Just watch out then for an angled look from the Snow Queen, especially given it can have such chilling consequences.

It’s a role that Lucy is evidently relishing, and while she’s preparing herself to be hated she admits there is also something very seductive about such a monstrous and eccentric baddie too – one that has a twinkle in her eye.

“I think she is someone who has felt great power, and has been overcome and she wants it back,” she suggests of the character who is in thrall to her own image. “She hasn’t lost that taste for power. A thousand years ago the Snow Queen was very powerful and became way too egotistical.

“A mirror is created, and her narcissism becomes so pronounced that she just loses herself in her own image. Then when the mirror breaks, that’s it. She has to wait a thousand years for that moment to try and regain her old power.

“The route is via this lovely, happy, sleepy little village, but there’s just one child who has got that real spark of energy, Cei. Suddenly there he is, whizzing through the snowscape on his sledge and she goes – perfect, I’m just going to swoop down and take that boy back to the far, far, far, far north of the whole world.”

The battle between good and evil is at the heart of many traditional Christmas tales – although Lucy admits it was more the chance to receive a present that used to attract her to the pantos at Watford Palace Theatre where she had her earliest experiences of performing in front of an audience.

“The thing I really used to love about the panto was when the kids were invited up on stage and got an amazing take-away gift at the end,” she explains.

“I’ll never forget seeing this happen, and that obviously went into my little psyche. So then next time I went to the panto, I remember that moment, going ‘I’m really, really ready for it’.

“When they said: ‘have we got any volunteers?’, my grandmother said she just took slightly too long to turn to her right and say: ‘would you like to go up?’ and found this empty seat going b-doing, b-doing, b-doing and her granddaughter running down the centre aisle!”

Of course, for Gerda – the girl who is on the stage at Storyhouse this Christmas – there will be more than a selection box at stake.

Instead, it will be nothing less than the life of her childhood friend Cei, as she negotiates her way through a series of distinct seasonal landscapes and experiences, growing in confidence and power all the time, to ultimately challenge the Snow Queen in her icy kingdom.

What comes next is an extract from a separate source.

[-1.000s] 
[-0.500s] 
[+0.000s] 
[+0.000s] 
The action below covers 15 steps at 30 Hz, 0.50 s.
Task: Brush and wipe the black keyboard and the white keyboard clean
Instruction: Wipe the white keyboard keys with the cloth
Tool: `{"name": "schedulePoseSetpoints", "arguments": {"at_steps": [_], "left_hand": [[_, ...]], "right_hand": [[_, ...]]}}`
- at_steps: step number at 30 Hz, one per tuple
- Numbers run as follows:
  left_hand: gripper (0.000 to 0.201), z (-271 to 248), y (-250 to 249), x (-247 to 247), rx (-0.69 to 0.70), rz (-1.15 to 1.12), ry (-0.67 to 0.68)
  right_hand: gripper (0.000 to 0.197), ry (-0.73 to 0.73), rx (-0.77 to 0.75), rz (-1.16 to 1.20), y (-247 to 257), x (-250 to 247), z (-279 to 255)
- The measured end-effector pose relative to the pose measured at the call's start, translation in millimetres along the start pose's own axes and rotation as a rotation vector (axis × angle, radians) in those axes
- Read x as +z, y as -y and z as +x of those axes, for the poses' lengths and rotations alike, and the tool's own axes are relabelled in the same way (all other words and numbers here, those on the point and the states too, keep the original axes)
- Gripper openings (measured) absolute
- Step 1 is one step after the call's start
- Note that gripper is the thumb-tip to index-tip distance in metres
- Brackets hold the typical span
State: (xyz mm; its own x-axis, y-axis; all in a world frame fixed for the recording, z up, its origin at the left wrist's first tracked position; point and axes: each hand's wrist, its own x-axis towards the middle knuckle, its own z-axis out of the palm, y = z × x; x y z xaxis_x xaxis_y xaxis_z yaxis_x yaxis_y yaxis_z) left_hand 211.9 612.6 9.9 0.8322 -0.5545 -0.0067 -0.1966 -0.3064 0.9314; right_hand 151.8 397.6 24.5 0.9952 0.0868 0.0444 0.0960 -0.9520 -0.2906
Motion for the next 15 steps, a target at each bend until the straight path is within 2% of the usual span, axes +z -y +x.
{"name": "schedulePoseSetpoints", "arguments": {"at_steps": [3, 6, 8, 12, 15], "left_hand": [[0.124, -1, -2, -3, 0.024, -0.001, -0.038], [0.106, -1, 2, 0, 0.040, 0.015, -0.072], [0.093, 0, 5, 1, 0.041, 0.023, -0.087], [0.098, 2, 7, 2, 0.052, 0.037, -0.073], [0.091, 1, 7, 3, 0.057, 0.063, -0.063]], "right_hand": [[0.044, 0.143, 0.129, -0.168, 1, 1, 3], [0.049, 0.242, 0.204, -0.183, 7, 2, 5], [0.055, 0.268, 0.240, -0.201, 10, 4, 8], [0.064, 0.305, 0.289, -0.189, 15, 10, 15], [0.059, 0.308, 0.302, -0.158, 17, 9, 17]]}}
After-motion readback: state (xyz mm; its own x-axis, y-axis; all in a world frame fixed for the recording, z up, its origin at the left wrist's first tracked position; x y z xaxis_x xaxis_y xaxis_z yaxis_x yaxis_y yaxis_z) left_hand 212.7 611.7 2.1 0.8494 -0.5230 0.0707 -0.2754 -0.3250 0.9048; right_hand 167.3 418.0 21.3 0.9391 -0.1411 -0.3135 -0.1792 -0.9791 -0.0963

“I think the most beautiful thing is, the script starts with classic the phrase ‘once upon a time’,” says Lucy of the production. “And the rest pulls the audience into a magical tale and just disappearing for an hour-and-a-half into the adventures of all these terrific characters with a huge villain that needs to be overcome.

“There’s the force for good, that’s Gerda, and the force for bad, and that’s the Snow Queen.

“At some point they’re going to meet – and who is going to win? I think we all know who does!”